## [WHAT IS EXPECTED]
This task calls for copying every line of the records that includes the word "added".

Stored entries
▬▬▬▬▬▬▬▬▬▬

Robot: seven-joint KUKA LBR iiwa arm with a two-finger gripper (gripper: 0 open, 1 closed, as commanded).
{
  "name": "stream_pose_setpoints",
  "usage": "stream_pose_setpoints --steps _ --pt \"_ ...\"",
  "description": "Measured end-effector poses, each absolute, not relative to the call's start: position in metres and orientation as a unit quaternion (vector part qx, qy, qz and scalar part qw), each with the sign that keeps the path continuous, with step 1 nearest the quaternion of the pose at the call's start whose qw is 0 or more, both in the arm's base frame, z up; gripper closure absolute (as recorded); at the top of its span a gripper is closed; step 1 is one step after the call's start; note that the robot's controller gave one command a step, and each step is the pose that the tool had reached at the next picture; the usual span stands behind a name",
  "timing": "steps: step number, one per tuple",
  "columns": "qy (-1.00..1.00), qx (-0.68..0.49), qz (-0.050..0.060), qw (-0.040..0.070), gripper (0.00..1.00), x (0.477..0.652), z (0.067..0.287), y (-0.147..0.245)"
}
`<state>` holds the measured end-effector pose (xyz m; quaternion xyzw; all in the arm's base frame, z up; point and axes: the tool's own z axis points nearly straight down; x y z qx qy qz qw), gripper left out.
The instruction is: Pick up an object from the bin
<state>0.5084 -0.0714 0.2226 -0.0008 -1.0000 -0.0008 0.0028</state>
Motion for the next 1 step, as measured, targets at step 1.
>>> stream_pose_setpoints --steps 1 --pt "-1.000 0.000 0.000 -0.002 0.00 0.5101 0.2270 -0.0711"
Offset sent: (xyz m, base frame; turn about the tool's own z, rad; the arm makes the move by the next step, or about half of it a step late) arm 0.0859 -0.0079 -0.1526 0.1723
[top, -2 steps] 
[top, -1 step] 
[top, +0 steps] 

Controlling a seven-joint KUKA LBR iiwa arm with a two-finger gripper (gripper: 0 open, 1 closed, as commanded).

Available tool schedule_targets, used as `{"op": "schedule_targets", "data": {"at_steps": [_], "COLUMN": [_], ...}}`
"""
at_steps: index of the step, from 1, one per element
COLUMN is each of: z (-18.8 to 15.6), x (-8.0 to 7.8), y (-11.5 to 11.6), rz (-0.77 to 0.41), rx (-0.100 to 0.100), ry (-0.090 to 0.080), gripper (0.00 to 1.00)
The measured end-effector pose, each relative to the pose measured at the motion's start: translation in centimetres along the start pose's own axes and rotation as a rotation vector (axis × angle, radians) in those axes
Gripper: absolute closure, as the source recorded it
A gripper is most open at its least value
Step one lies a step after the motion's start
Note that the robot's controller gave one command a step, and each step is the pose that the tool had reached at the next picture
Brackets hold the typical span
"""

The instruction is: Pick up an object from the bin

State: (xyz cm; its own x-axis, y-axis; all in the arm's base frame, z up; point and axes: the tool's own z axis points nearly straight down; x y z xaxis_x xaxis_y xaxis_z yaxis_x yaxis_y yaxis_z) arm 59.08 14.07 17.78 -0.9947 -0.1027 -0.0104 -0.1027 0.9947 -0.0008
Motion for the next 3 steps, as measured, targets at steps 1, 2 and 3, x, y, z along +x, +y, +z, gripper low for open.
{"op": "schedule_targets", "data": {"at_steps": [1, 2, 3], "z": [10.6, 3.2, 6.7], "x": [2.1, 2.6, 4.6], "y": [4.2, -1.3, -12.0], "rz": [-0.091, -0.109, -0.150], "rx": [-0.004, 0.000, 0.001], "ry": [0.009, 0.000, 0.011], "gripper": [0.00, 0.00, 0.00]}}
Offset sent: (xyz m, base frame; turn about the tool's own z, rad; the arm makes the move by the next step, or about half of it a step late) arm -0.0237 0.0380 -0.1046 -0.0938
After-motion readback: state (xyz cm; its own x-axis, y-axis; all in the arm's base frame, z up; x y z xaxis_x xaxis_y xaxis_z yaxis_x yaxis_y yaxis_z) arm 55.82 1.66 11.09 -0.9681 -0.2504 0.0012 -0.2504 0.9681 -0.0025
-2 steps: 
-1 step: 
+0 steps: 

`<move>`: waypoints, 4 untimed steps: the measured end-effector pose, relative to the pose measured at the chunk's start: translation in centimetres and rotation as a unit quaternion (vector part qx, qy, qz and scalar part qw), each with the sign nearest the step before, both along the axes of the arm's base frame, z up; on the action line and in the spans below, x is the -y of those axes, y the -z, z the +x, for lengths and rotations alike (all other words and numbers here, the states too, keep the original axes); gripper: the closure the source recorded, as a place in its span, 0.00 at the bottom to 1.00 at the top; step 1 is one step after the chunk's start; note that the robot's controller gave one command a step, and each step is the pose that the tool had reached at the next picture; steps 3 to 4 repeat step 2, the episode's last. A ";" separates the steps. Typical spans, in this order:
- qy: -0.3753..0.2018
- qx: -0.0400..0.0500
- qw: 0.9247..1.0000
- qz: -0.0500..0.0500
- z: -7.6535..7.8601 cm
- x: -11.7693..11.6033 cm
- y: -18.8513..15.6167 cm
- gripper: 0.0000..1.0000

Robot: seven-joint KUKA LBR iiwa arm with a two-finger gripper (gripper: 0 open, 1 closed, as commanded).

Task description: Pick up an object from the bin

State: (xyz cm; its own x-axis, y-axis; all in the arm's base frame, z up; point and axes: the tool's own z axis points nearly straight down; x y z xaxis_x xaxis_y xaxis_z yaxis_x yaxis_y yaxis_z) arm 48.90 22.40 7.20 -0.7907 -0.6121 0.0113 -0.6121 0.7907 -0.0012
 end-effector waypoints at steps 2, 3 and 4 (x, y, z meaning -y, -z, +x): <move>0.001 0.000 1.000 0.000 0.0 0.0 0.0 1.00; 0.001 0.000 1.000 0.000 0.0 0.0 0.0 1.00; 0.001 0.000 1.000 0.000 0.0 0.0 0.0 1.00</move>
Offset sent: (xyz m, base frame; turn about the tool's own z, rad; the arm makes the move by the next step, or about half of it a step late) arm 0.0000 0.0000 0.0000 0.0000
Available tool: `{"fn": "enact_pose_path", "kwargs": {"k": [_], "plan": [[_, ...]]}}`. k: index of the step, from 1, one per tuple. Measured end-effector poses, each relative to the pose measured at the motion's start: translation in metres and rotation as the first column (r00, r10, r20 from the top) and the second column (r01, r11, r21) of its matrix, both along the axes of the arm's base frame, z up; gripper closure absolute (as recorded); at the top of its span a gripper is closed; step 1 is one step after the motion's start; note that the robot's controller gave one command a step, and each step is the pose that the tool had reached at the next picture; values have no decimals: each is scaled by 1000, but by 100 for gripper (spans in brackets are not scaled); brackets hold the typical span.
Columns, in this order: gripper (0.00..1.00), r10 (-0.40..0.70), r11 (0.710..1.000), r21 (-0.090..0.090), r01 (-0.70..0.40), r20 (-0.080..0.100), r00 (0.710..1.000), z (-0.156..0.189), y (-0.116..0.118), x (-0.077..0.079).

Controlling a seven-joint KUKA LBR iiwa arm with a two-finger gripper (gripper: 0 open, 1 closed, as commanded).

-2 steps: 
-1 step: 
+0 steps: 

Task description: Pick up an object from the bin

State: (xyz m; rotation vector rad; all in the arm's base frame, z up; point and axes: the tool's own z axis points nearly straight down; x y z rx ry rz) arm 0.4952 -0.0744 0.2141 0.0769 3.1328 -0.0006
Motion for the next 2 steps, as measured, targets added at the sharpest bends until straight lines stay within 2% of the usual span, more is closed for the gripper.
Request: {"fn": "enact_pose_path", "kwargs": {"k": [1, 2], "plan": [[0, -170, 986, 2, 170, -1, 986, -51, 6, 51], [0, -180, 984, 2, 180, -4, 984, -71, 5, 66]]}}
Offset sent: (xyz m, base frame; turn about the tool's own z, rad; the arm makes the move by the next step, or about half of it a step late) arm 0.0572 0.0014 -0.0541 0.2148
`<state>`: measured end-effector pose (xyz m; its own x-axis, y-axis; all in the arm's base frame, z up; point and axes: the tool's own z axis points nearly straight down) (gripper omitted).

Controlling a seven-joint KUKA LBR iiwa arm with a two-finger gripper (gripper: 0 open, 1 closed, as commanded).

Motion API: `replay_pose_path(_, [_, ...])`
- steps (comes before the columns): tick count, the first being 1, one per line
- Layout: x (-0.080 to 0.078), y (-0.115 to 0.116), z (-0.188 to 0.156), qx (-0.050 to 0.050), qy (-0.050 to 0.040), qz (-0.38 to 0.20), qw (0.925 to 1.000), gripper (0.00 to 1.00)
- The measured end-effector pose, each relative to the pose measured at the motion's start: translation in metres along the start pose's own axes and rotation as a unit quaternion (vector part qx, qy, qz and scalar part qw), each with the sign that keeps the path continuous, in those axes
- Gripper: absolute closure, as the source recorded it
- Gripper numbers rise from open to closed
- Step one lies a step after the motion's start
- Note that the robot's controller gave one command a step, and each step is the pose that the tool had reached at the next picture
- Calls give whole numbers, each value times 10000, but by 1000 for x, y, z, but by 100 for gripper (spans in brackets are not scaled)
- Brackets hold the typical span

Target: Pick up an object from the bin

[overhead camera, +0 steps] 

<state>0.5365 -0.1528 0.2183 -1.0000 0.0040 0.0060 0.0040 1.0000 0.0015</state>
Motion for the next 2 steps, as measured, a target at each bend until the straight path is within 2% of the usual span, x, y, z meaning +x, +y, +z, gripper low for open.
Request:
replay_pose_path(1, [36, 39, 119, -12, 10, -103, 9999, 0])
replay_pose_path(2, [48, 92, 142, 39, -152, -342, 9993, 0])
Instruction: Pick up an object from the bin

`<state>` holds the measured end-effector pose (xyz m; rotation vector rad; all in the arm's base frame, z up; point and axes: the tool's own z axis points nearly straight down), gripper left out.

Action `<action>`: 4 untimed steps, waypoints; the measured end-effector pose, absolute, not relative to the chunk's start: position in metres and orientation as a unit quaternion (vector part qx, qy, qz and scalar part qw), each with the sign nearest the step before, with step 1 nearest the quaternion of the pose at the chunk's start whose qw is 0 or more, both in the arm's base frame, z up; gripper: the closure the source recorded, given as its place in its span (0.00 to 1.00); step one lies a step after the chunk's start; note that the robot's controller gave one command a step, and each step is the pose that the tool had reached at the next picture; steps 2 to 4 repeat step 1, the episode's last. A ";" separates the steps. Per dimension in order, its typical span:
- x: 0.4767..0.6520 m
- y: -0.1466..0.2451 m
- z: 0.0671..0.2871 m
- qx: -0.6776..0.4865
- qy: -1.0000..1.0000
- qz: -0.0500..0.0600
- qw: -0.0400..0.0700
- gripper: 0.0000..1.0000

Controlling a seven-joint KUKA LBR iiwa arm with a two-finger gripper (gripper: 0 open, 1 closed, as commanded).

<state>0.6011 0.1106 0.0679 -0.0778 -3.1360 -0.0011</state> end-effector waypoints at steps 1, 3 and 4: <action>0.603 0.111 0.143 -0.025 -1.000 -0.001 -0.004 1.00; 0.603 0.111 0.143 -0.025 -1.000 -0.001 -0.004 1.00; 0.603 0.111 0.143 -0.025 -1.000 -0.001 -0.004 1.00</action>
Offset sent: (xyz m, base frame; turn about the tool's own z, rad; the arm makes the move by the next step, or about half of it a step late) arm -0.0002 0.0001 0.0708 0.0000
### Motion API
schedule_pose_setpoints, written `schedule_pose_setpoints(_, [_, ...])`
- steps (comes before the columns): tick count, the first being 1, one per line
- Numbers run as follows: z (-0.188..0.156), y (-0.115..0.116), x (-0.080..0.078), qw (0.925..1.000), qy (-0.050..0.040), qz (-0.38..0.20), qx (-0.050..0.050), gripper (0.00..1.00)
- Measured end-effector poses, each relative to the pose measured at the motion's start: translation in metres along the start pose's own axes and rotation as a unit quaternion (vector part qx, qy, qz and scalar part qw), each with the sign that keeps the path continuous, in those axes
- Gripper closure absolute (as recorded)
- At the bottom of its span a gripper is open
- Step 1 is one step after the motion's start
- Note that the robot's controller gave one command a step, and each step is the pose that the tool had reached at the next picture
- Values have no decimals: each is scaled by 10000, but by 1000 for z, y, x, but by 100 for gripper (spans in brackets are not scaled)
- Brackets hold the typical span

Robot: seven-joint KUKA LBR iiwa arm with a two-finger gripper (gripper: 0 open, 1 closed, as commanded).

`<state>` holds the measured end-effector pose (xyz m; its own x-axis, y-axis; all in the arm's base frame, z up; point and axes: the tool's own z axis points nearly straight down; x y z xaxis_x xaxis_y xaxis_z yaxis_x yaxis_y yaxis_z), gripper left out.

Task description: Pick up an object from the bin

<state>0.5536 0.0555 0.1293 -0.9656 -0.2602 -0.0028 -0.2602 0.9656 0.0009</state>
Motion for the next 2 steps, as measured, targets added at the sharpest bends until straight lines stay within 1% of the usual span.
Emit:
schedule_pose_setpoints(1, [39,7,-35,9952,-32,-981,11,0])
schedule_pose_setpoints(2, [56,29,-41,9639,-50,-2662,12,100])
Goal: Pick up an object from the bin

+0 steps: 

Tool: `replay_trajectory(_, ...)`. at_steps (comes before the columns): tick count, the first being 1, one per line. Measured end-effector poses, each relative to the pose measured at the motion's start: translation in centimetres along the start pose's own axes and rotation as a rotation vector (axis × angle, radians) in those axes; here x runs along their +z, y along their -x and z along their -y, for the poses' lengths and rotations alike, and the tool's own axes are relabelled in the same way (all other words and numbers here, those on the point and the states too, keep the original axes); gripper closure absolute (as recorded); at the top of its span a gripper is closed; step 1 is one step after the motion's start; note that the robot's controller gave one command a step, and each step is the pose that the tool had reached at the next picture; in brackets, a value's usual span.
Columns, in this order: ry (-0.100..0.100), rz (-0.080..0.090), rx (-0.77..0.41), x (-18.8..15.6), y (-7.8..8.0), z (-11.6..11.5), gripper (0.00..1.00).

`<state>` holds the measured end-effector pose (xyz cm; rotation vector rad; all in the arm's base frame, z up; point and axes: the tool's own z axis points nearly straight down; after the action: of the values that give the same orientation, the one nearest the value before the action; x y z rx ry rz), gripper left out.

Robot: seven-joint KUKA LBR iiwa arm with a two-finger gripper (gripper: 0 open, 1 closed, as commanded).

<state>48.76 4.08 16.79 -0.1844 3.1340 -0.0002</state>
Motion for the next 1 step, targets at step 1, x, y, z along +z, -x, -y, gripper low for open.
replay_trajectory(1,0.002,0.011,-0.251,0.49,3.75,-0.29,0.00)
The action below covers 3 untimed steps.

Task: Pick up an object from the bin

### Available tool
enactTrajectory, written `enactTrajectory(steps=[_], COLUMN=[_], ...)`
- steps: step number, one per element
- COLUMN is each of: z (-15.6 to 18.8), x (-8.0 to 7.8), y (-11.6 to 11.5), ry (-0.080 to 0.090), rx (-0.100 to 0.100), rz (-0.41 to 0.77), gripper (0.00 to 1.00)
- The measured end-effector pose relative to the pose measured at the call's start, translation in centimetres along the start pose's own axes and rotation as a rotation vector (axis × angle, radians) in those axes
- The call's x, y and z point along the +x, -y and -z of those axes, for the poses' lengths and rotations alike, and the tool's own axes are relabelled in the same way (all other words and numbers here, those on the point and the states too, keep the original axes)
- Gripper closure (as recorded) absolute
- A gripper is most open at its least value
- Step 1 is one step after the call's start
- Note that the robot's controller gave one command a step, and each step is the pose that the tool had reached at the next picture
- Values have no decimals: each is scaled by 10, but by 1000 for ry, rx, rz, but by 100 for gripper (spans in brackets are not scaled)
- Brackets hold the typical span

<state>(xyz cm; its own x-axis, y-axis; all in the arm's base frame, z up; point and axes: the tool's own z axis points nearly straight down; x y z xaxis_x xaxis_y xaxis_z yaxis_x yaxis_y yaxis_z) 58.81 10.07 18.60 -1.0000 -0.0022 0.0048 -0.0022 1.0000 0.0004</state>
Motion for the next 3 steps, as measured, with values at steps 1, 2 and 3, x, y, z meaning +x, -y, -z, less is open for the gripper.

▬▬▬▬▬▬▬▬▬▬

## [SOLUTION TO THE EXERCISE]
Motion for the next 2 steps, as measured, targets added at the sharpest bends until straight lines stay within 2% of the usual span, more is closed for the gripper.
Motion for the next 2 steps, as measured, targets added at the sharpest bends until straight lines stay within 1% of the usual span.

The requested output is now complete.